# [INSTRUCTIONS FOR THE TASK]
Nothing but the text belongs in the answer: the listing below, copied exactly, without pictures.

# [INFORMATION SUPPLIED]
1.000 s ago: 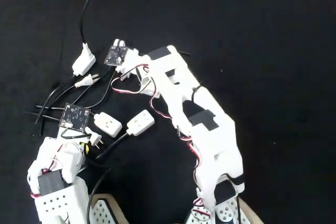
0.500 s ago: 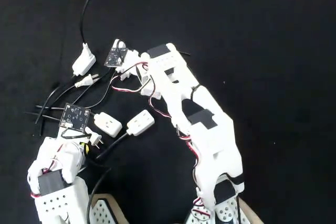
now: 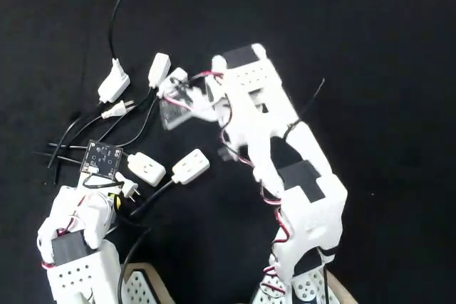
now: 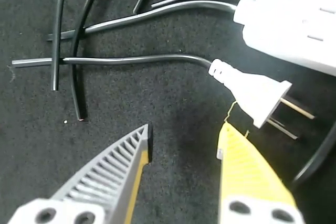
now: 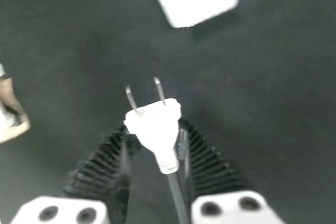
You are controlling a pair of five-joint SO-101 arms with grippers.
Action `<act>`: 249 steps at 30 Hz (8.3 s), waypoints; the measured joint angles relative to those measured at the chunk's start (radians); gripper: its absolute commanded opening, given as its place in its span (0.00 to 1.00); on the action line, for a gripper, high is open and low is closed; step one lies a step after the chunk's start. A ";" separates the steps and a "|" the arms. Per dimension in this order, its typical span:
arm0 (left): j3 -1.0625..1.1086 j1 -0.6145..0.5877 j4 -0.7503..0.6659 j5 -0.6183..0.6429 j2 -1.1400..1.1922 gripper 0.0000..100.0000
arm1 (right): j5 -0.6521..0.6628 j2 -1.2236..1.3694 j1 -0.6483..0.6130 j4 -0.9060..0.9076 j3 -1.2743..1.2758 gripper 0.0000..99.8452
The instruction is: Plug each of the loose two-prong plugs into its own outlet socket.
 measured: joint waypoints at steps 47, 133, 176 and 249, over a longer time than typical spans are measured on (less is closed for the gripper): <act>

# [THE ANSWER]
1.000 s ago: 
0.500 s ago: 
now: 
now: 
now: 
You are controlling a pair of five-joint SO-101 arms with grippers.
Action `<act>`: 249 steps at 30 Hz (8.3 s), waypoints; the measured joint angles relative to those measured at the chunk's start (radians); gripper: its absolute commanded opening, given as its place in its span (0.00 to 1.00); on the action line, for a gripper, high is open and low is closed; step one lies a step after the chunk's start. A ";" separates the steps and a "|" the arms. Per dimension in this order, its typical span:
arm0 (left): j3 -1.0625..1.1086 j1 -0.6145..0.5877 j4 -0.7503..0.6659 j5 -0.6183..0.6429 j2 -1.1400..1.1922 gripper 0.0000..100.0000
arm1 (right): j5 -0.6521..0.6628 j2 -1.2236..1.3694 j1 -0.6483..0.6130 j4 -0.9060..0.9076 j3 -1.2743..1.2758 gripper 0.0000..99.8452
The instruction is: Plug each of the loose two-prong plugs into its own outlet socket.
 measured: joint waypoints at steps 47, 133, 176 and 249, over a longer time than typical spans are measured on (less is closed for the gripper): <act>

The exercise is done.